Seu trabalho propõe uma solução inovadora para enfrentar um dos maiores desafios da agricultura contemporânea: o estresse térmico causado pelas ondas de calor.
Um problema global para a agricultura
As ondas de calor representam uma ameaça crescente para a produção agrícola. Estima-se que para cada grau de aumento na temperatura média global, perde-se entre 3% e 10% da produção agrícola, o que gera perdas milionárias.
“No mundo, perdem-se mais de 40 bilhões de dólares anuais de maneira direta devido a este fenômeno”, explicou a pesquisadora do CONICET.
O calor extremo provoca estresse térmico e desidratação nas plantas, retarda a fotossíntese, murcha as folhas e pode causar a queda de flores e frutos. Além disso, acelera a evaporação da água do solo e danifica a estrutura celular e o metabolismo vegetal.
O projeto premiado: biotecnologia e memória térmica
O projeto de Pagnussat, intitulado “Rumo a cultivos resistentes às ondas de calor: Ativação do fator de splicing SWAP mediante tecnologia CRISPR-dCAS9”, busca desenvolver linhas de plantas capazes de tolerar altas temperaturas.

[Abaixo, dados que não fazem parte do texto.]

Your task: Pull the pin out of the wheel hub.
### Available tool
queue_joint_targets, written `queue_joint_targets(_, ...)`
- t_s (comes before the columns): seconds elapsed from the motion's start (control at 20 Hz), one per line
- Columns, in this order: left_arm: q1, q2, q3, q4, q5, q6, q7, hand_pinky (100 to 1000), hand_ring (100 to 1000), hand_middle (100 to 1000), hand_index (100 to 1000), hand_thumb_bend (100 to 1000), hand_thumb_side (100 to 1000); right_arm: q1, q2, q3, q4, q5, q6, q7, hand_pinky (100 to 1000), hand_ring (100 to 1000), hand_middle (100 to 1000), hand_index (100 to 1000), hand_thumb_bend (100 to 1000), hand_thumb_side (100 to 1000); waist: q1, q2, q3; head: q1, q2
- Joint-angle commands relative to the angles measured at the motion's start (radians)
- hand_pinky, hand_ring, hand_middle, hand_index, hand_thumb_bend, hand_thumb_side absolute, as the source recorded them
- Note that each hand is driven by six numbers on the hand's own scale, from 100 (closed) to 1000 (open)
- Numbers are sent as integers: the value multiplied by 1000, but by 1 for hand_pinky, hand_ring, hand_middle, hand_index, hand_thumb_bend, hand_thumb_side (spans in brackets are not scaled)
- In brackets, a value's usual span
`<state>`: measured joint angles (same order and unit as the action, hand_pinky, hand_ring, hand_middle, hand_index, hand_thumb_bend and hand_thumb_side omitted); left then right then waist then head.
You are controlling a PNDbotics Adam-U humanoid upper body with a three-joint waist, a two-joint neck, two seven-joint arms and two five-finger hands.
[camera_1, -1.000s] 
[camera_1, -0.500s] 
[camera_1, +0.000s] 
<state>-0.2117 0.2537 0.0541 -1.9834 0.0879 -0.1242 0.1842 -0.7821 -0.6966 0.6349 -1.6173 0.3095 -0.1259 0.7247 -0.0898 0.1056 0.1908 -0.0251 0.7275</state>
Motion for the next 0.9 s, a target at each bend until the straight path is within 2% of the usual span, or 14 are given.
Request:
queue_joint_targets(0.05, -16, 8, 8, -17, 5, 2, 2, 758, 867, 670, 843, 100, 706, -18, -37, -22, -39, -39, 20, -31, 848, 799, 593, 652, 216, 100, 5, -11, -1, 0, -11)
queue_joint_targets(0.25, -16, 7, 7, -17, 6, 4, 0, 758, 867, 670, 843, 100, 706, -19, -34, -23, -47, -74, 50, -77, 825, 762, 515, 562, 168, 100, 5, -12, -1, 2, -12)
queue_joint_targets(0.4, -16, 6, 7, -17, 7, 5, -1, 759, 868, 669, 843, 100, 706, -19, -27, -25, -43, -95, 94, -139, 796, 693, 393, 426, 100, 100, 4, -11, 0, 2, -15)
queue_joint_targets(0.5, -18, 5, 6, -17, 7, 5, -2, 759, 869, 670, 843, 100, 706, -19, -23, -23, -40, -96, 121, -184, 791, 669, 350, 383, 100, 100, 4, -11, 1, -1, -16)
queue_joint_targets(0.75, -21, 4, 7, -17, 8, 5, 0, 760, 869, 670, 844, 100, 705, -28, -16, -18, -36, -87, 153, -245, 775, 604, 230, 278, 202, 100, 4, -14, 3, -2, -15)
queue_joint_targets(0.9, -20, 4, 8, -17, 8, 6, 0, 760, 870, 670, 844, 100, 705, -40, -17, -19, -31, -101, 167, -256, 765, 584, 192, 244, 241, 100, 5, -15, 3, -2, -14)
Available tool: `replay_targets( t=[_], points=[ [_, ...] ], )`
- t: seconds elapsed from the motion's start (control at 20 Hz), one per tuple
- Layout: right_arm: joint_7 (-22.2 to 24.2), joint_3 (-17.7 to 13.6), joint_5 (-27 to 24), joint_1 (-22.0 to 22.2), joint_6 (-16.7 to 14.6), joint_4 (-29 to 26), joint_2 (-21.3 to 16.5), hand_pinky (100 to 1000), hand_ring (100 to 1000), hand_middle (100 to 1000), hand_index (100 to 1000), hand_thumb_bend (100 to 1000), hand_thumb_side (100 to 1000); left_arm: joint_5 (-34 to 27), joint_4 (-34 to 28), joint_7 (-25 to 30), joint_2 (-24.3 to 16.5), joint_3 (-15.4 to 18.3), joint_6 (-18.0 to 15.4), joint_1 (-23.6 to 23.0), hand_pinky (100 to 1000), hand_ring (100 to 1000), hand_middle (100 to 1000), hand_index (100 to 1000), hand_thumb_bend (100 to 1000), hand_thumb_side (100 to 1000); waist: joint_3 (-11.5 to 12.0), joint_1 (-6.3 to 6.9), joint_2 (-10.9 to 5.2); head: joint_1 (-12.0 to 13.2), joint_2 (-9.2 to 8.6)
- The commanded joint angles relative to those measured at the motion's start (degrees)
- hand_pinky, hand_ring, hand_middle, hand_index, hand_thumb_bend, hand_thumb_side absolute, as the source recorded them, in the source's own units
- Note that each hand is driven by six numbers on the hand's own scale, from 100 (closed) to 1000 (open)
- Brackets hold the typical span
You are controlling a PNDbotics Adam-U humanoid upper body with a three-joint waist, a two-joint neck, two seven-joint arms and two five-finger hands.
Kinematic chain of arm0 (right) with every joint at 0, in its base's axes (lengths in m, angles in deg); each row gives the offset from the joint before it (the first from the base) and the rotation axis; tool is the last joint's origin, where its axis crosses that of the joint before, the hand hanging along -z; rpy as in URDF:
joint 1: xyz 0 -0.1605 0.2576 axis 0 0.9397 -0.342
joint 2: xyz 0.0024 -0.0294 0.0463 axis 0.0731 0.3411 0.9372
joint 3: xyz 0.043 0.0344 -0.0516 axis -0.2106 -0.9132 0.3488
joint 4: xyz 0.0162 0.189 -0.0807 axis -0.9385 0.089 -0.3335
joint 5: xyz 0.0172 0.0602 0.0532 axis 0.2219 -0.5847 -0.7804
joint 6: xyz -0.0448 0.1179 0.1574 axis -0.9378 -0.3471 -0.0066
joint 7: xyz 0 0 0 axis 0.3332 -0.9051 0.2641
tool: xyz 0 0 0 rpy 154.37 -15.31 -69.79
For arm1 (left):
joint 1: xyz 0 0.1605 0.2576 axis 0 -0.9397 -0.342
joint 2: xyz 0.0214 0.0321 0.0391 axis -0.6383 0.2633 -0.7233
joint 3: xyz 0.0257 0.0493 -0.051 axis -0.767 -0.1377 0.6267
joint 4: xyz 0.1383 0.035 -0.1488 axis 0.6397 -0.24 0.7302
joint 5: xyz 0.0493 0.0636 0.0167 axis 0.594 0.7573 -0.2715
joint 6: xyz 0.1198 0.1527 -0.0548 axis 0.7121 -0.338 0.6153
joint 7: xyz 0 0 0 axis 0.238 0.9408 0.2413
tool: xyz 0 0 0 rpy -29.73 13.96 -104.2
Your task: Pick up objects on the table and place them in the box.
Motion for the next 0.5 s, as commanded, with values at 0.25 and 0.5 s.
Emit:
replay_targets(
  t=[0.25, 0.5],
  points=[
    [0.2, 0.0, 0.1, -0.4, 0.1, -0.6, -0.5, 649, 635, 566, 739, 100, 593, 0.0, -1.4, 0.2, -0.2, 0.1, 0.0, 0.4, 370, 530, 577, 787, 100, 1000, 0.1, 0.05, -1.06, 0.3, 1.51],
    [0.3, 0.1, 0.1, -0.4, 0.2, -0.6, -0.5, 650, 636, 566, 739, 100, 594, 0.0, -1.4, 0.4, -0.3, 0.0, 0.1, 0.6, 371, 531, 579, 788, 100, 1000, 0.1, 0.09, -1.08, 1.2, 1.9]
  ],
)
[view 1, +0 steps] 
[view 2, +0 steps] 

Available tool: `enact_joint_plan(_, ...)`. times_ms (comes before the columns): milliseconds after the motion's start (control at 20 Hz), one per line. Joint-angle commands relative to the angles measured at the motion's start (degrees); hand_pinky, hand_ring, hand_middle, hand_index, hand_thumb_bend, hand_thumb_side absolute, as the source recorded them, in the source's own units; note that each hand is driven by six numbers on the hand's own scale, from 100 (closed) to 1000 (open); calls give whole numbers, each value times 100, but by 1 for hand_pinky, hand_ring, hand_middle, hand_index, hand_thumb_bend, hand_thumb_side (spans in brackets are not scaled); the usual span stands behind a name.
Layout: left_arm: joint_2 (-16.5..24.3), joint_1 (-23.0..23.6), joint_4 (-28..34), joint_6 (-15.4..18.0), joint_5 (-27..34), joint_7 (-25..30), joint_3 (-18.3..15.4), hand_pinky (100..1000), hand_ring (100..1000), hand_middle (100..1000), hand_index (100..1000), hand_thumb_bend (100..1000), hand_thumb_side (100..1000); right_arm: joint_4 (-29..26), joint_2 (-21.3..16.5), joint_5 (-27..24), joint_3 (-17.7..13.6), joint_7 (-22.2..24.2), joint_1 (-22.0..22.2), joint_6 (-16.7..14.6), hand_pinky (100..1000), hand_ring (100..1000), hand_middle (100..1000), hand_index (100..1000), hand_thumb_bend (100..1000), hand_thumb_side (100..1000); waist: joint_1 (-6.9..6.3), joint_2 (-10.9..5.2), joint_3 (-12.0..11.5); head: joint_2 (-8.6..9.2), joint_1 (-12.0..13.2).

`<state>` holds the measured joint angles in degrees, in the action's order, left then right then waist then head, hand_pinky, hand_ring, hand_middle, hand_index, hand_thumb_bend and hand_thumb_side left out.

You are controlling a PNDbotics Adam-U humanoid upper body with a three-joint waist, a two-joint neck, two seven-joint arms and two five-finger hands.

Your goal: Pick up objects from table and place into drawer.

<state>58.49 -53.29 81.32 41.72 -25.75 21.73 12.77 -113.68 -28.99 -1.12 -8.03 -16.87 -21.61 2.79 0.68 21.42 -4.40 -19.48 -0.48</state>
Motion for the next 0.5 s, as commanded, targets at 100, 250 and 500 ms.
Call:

A pesquisa se concentra na modificação genética para que as plantas desenvolvam uma “memória do estresse térmico”, permitindo-lhes aclimatar-se ao calor desde o nascimento. Esta estratégia poderia ser aplicada não só a cultivos agrícolas, mas também a diversas espécies vegetais, ampliando seu impacto na segurança alimentar global.
“Este prêmio nos abre uma porta enorme para corroborar os alcances desta nova tecnologia tão promissora”, destacou a cientista.

Como o calor afeta as plantas
As altas temperaturas geram múltiplos problemas fisiológicos e visíveis nos cultivos:
Problemas fisiológicos
- Estresse térmico: retarda ou interrompe a fotossíntese.
- Desidratação: acelera a evaporação da água do solo e das folhas.
- Metabolismo alterado: inibe a germinação, afeta a respiração e desestabiliza as membranas celulares.
- Danos reprodutivos: reduz a viabilidade do pólen e provoca aborto de flores e frutos.
Problemas visíveis
- Folhas murchas: caídas, enroladas ou secas nas bordas.
- Crescimento lento: plantas em “pausa” por afetação radicular.
- Queda de frutos: mecanismo de sobrevivência para conservar energia.
- Queimaduras: danos em folhas e partes tenras.
- Solo seco: perda rápida de umidade mesmo com irrigação frequente.
Implicações para o futuro
A pesquisa de Pagnussat não busca apenas cultivos mais resistentes, mas também oferecer soluções frente às mudanças climáticas e seus impactos na segurança alimentar. A aplicação de tecnologias como CRISPR-dCAS9 abre novas possibilidades para a biotecnologia agrícola, oferecendo ferramentas para enfrentar cenários de calor extremo cada vez mais frequentes.
O reconhecimento a Gabriela Pagnussat reafirma o papel da ciência argentina na inovação global. Seu projeto biotecnológico representa uma esperança para milhões de agricultores e consumidores, ao propor cultivos capazes de resistir às ondas de calor e garantir a produção de alimentos em um planeta cada vez mais vulnerável.